Task to complete = Go through the data below and gather each line containing "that".

Available data =

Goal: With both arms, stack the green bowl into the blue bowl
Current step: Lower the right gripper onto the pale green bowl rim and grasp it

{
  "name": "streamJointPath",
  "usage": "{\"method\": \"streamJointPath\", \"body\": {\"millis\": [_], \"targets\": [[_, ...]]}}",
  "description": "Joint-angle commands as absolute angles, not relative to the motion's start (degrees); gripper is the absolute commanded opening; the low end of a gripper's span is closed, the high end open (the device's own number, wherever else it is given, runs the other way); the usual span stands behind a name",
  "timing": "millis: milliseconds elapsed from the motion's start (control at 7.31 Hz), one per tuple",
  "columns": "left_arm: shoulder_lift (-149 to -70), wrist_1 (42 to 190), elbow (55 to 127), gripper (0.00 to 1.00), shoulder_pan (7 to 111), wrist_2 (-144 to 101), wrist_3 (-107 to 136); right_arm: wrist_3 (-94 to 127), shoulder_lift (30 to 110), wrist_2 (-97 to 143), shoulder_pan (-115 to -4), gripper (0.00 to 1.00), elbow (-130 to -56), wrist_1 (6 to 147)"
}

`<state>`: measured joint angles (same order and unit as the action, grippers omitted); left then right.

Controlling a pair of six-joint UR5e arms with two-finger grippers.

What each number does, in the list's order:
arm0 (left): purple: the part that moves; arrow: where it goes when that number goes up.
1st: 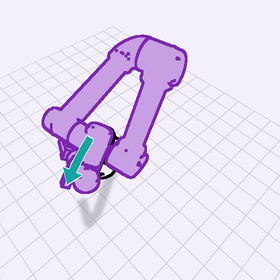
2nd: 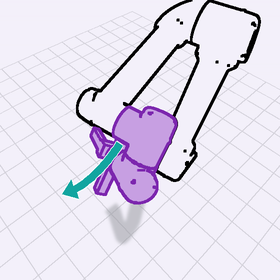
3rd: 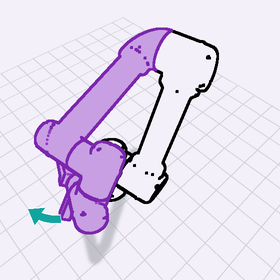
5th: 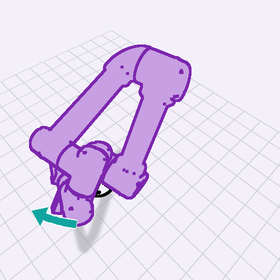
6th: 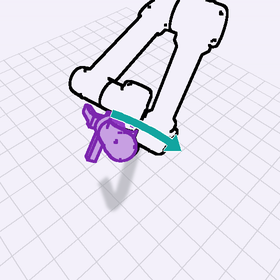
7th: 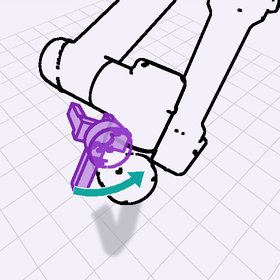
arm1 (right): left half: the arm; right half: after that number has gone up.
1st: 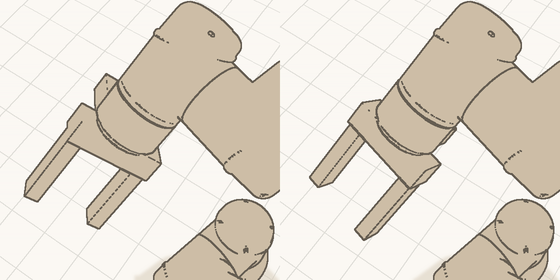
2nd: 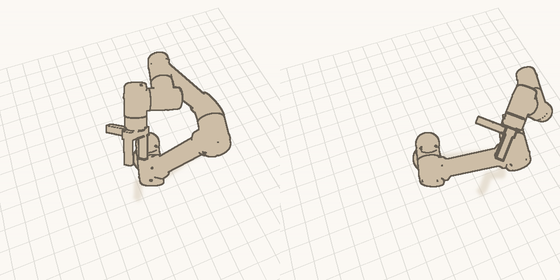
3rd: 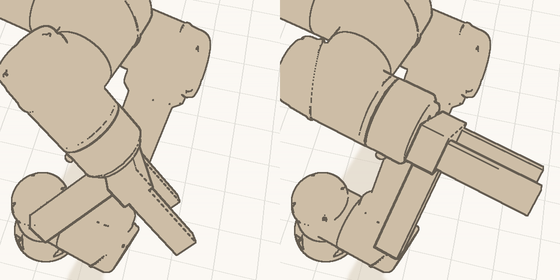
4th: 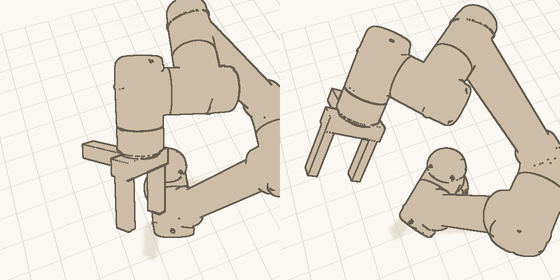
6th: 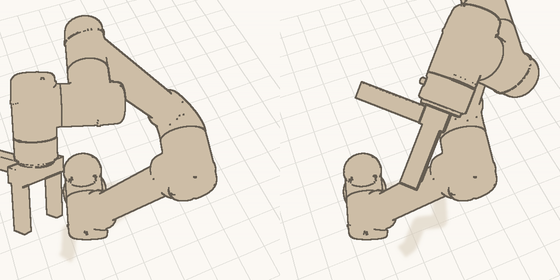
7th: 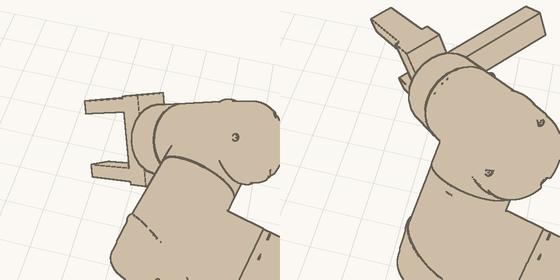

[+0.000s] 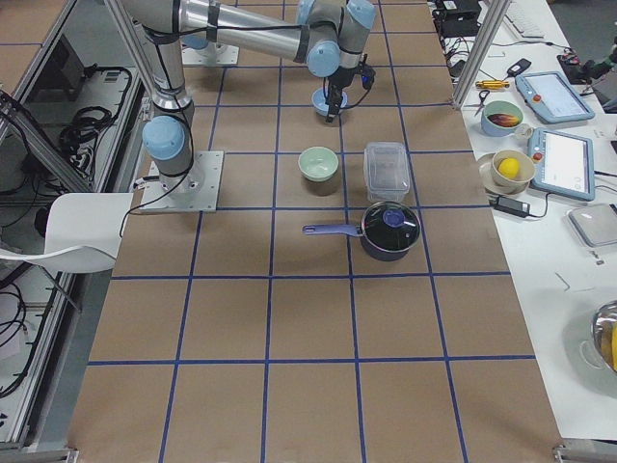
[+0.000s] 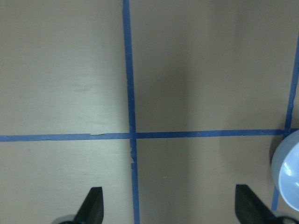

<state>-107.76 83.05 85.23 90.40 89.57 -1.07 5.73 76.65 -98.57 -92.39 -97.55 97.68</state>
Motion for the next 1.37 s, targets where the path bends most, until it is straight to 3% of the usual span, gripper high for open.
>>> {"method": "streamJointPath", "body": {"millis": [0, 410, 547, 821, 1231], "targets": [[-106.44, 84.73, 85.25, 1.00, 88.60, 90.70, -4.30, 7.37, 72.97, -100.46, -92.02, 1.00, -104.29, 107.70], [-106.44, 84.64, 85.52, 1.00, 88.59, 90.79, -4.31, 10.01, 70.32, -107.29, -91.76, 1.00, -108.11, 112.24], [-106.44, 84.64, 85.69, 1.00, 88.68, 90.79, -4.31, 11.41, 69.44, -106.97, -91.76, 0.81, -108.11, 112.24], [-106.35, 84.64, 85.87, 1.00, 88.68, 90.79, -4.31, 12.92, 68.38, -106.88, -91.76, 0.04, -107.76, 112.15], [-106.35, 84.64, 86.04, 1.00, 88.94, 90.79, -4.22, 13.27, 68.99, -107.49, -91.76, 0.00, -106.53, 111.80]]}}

Result of the task =
arm0 (left): purple: the part that moves; arrow: where it goes when that number goes up.
arm1 (right): left half: the arm; right half: after that number has gone up.

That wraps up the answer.